**Problem**
Give the records again, word for word.

**Task inputs**
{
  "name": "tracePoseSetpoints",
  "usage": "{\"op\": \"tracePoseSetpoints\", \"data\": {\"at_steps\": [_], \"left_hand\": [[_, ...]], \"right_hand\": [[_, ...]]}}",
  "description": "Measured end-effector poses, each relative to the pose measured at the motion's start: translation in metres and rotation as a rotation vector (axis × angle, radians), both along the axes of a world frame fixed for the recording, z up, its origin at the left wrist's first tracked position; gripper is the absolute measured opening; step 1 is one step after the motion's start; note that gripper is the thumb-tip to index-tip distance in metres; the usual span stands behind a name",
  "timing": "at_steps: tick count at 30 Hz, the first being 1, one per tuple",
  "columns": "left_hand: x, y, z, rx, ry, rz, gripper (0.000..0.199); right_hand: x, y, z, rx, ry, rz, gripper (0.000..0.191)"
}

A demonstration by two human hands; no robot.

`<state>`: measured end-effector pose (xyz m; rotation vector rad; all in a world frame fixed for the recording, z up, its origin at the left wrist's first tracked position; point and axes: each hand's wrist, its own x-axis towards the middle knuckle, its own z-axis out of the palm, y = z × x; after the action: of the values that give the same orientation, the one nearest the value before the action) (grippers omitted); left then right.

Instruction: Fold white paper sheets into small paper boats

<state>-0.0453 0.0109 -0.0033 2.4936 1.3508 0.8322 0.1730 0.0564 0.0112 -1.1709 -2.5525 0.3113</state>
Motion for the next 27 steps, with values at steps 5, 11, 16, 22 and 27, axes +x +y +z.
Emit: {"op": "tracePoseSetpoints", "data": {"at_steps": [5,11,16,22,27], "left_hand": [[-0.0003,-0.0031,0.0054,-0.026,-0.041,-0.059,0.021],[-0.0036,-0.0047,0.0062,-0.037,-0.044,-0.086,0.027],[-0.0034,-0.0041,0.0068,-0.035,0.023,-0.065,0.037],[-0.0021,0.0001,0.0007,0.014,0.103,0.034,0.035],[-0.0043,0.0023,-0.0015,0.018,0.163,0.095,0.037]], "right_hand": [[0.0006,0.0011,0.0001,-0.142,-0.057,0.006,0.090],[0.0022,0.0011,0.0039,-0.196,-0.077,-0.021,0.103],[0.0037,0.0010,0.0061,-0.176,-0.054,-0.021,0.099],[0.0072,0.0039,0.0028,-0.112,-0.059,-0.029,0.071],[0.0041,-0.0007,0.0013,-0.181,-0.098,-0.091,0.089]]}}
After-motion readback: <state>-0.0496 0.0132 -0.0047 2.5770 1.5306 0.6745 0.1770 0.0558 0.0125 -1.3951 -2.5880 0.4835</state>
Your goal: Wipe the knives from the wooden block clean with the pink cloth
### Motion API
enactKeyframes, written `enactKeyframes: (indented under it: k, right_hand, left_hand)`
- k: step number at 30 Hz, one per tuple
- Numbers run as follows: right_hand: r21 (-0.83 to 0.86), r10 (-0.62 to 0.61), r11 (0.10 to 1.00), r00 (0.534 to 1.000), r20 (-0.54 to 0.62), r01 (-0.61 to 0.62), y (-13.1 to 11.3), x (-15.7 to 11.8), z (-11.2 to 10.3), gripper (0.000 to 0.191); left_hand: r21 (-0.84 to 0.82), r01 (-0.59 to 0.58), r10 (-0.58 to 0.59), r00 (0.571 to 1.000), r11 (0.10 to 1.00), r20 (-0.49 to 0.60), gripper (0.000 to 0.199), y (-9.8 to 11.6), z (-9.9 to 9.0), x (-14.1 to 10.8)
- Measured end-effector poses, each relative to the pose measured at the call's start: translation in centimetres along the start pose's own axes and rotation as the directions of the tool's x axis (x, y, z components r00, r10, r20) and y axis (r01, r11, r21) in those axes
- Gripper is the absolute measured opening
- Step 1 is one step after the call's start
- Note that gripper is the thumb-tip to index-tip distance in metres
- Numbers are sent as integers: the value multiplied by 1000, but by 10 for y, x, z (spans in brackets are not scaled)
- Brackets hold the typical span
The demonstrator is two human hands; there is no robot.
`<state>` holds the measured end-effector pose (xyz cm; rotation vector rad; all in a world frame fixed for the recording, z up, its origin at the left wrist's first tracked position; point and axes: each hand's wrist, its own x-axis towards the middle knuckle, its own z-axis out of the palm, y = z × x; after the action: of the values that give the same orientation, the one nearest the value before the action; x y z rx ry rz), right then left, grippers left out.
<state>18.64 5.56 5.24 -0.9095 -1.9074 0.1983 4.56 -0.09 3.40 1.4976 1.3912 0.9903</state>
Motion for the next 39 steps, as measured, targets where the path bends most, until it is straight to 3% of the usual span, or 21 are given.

**Answer section**
{
  "name": "tracePoseSetpoints",
  "usage": "{\"op\": \"tracePoseSetpoints\", \"data\": {\"at_steps\": [_], \"left_hand\": [[_, ...]], \"right_hand\": [[_, ...]]}}",
  "description": "Measured end-effector poses, each relative to the pose measured at the motion's start: translation in metres and rotation as a rotation vector (axis × angle, radians), both along the axes of a world frame fixed for the recording, z up, its origin at the left wrist's first tracked position; gripper is the absolute measured opening; step 1 is one step after the motion's start; note that gripper is the thumb-tip to index-tip distance in metres; the usual span stands behind a name",
  "timing": "at_steps: tick count at 30 Hz, the first being 1, one per tuple",
  "columns": "left_hand: x, y, z, rx, ry, rz, gripper (0.000..0.199); right_hand: x, y, z, rx, ry, rz, gripper (0.000..0.191)"
}

A demonstration by two human hands; no robot.

`<state>`: measured end-effector pose (xyz m; rotation vector rad; all in a world frame fixed for the recording, z up, its origin at the left wrist's first tracked position; point and axes: each hand's wrist, its own x-axis towards the middle knuckle, its own z-axis out of the palm, y = z × x; after the action: of the values that give the same orientation, the one nearest the value before the action) (grippers omitted); left then right.

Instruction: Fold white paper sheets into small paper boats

<state>-0.0453 0.0109 -0.0033 2.4936 1.3508 0.8322 0.1730 0.0564 0.0112 -1.1709 -2.5525 0.3113</state>
Motion for the next 27 steps, with values at steps 5, 11, 16, 22 and 27, axes +x +y +z.
Emit: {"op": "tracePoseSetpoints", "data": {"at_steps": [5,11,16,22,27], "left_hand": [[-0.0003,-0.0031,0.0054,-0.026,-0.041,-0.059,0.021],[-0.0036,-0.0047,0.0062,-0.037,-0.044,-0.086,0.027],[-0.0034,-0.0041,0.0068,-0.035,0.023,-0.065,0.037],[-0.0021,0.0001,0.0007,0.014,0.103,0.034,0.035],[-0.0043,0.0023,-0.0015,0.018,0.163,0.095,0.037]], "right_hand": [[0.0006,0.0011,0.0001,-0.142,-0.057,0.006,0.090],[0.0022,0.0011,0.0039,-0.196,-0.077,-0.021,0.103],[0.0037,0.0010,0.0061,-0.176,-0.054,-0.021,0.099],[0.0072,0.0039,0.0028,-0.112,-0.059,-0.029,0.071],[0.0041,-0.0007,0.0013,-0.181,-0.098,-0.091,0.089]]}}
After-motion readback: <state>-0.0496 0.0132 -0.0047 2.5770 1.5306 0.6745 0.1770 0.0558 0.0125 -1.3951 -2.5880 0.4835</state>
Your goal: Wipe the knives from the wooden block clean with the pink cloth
### Motion API
enactKeyframes, written `enactKeyframes: (indented under it: k, right_hand, left_hand)`
- k: step number at 30 Hz, one per tuple
- Numbers run as follows: right_hand: r21 (-0.83 to 0.86), r10 (-0.62 to 0.61), r11 (0.10 to 1.00), r00 (0.534 to 1.000), r20 (-0.54 to 0.62), r01 (-0.61 to 0.62), y (-13.1 to 11.3), x (-15.7 to 11.8), z (-11.2 to 10.3), gripper (0.000 to 0.191); left_hand: r21 (-0.84 to 0.82), r01 (-0.59 to 0.58), r10 (-0.58 to 0.59), r00 (0.571 to 1.000), r11 (0.10 to 1.00), r20 (-0.49 to 0.60), gripper (0.000 to 0.199), y (-9.8 to 11.6), z (-9.9 to 9.0), x (-14.1 to 10.8)
- Measured end-effector poses, each relative to the pose measured at the call's start: translation in centimetres along the start pose's own axes and rotation as the directions of the tool's x axis (x, y, z components r00, r10, r20) and y axis (r01, r11, r21) in those axes
- Gripper is the absolute measured opening
- Step 1 is one step after the call's start
- Note that gripper is the thumb-tip to index-tip distance in metres
- Numbers are sent as integers: the value multiplied by 1000, but by 10 for y, x, z (spans in brackets are not scaled)
- Brackets hold the typical span
The demonstrator is two human hands; there is no robot.
`<state>` holds the measured end-effector pose (xyz cm; rotation vector rad; all in a world frame fixed for the recording, z up, its origin at the left wrist's first tracked position; point and axes: each hand's wrist, its own x-axis towards the middle knuckle, its own z-axis out of the palm, y = z × x; after the action: of the values that give the same orientation, the one nearest the value before the action; x y z rx ry rz), right then left, grippers left out.
<state>18.64 5.56 5.24 -0.9095 -1.9074 0.1983 4.56 -0.09 3.40 1.4976 1.3912 0.9903</state>
Motion for the next 39 steps, as measured, targets where the path bends most, until it is straight to 3% of the usual span, or 21 are given.

There's nothing left to add to the answer.